╭──

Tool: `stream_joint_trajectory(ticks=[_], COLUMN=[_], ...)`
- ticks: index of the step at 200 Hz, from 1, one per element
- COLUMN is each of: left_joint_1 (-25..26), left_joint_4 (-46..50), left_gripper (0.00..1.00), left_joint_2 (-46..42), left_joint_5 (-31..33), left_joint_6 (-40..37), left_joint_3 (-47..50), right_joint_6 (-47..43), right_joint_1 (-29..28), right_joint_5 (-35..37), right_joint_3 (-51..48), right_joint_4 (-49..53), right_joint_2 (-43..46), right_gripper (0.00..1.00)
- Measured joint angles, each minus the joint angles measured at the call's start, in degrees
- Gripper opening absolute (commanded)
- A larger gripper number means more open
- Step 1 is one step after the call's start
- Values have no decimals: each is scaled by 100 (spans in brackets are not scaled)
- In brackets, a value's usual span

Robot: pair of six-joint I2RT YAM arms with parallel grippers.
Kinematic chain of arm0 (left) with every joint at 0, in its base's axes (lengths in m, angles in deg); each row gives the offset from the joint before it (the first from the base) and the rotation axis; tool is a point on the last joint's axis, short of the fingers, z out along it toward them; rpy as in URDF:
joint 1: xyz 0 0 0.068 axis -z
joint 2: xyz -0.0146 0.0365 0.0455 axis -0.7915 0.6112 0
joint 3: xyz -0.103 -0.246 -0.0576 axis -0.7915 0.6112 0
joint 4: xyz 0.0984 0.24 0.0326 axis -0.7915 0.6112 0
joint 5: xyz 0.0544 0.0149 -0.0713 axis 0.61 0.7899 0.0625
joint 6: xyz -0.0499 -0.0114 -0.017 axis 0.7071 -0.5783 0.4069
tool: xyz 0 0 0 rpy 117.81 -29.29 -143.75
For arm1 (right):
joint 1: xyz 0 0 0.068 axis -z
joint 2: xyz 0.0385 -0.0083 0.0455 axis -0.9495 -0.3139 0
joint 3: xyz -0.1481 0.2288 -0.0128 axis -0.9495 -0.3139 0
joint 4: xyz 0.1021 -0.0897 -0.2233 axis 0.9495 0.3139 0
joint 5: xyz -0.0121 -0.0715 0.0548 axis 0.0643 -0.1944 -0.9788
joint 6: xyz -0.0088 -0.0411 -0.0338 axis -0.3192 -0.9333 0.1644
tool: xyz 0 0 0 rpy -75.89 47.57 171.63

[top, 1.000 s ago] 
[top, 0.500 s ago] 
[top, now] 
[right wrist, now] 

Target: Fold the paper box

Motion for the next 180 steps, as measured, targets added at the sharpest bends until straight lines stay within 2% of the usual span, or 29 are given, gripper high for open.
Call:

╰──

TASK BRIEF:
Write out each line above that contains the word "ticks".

EXPECTED OUTPUT:
Tool: `stream_joint_trajectory(ticks=[_], COLUMN=[_], ...)`
- ticks: index of the step at 200 Hz, from 1, one per element

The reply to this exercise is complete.